20 years under Putin: a timeline

For a person of liberal convictions — if he is not a competitor like Gleb Pavlovsky (Foundation for Effective Politics), or a moderate nationalist like Alexander Privalov (Expert magazine), or a historian like myself — there really is nothing with which to compete in the works of INSOR (Russia’s Institute of Contemporary Development) — whether it be “The Image of the Desired Tomorrow” or “Attaining the Future.” (Of course, the democratic opposition also has no small number of caustic words addressed to the Insorian faith in Medvedev — without the Putinite “noose around the neck” — but for now it cannot offer an even remotely real alternative to this faith. A very precise notion about this is given by Semyon Novoprudsky’s essay “Jesters of the Republic”: “As sad as this may be, for now the only strategy for Russia is seen as a relatively painless, yet fundamental demolition of the current system.” But the author himself does not communicate just how this “painless, yet fundamental demolition” might look. Nor, alas, do his colleagues from the democratic camp.)

 

© INSOR  Igor Yurgens (L), director of the Institute of Contemporary Development (INSOR)

 

Well, with what, for example, in such a key passage as the following, is there for me to compete? “Russia has fallen into a historic trap. She needs to make one more breakthrough toward modernization, but this needs to be done under conditions in which too much is disposed toward inertia and decay — starting with the situation in the raw-materials markets and ending … with the government’s confidence in its ability to control mass consciousness … . Having raised itself up from its knees, the country has started moving backwards.” It is all true, if not to say trivial. INSOR’s leading economist Evgeny Gontmakher is right when he says: “We have written banal things. Simply gathered all these things together between one pair of covers. This essay, this is the political credo of those who want changes.”
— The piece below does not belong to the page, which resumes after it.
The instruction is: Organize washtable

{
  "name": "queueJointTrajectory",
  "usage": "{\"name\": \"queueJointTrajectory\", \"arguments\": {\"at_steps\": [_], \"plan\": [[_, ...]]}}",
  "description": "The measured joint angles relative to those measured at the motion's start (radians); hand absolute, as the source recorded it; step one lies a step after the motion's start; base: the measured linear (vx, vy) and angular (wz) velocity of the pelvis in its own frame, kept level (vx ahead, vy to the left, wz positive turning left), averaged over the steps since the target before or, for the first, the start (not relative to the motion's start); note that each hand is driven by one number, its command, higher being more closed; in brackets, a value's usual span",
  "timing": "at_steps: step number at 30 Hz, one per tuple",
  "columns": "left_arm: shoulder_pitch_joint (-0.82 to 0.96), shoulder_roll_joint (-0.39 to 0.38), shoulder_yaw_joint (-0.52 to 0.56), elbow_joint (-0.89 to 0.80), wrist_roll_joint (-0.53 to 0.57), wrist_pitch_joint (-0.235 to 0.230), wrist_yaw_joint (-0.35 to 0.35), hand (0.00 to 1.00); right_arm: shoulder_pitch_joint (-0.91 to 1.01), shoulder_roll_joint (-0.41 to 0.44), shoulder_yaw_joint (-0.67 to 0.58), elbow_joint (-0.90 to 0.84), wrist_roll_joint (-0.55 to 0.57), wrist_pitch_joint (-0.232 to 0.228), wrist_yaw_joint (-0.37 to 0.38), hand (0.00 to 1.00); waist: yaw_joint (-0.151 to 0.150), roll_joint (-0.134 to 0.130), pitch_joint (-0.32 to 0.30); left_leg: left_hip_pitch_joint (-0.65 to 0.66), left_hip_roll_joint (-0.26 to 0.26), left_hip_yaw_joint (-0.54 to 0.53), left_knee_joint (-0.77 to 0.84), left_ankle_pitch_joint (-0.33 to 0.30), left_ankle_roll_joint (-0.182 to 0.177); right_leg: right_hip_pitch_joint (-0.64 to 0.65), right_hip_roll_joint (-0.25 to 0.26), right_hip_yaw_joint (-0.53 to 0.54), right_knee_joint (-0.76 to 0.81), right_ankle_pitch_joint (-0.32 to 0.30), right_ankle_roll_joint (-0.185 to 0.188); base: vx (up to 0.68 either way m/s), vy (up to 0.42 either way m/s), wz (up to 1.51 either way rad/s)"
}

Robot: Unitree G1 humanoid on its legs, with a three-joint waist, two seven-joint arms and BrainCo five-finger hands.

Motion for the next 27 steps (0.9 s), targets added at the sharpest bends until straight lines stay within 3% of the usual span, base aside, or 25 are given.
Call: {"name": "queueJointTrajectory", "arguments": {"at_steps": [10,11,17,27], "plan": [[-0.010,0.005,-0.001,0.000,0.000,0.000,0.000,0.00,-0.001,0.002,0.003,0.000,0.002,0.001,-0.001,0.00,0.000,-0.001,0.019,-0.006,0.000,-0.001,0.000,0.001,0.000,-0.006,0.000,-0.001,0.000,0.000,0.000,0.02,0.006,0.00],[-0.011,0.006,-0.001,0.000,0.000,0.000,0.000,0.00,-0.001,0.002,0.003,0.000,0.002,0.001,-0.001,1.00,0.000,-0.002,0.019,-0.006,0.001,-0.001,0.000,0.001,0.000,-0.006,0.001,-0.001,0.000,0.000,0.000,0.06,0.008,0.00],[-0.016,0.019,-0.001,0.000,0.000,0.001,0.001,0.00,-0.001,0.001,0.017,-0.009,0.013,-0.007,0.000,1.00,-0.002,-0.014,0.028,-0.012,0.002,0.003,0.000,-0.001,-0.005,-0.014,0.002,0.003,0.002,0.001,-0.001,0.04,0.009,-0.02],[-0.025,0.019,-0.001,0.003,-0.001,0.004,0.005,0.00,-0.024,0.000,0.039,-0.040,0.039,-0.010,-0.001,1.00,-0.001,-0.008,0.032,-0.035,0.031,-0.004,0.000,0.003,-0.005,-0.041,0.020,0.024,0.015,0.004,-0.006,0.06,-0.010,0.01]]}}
As a liberal, Alexander Privalov, naturally, has nothing to oppose in these “banal things” either, but as a nationalist, he very much does not like them. And he attacks them from the point of view of style. For him, this is “old-school Soviet agitprop, enraptured Early-Komsomolian exaltations” and so on. But style is a matter of taste, and I personally did not find anything “Early-Komsomolian” in INSOR’s austere assertions.

It is more complex with another passage: “The future president must offer society a new social contract. Its main condition is maximal non-interference by the authorities in the affairs of the people and free interference by the people in the affairs of the authorities.” Again with the schoolchildren’s platitudes. Privalov, however, discerns in this the “central logical failing” of the entire INSOR project. Why? Because, it turns out, that the latter supposedly proclaims “the chief enemy of man is the state” and at the same time “places all hopes precisely in it.” This, of course, is clearly overdoing it: non-interference by the state in the affairs of the people is not at all equivalent in meaning to “the state is the chief enemy of man.” And nowhere did INSOR place “all hopes” in the state. Nevertheless, these trivial Privalovite objections do reflect some kind of important mood in society. If Pavlovsky’s critique is empty and looks more like a report to management — INSOR, he says, “represents the interests of those apparat circles that have long ago lost touch with the voters and whom, strictly speaking, nobody ever elected in the first place” — then the Privalovite critique sounds like a faraway echo of rolling thunder, which unleashes the nationalistic sector of their critics upon INSOR and liberals in general. (I am using the word “nationalism” here in the meaning that Georgi Petrovich Fedotov defined: “Hatred toward outsiders — not love for one’s own people — comprises the main pathos of modern-day nationalism.”)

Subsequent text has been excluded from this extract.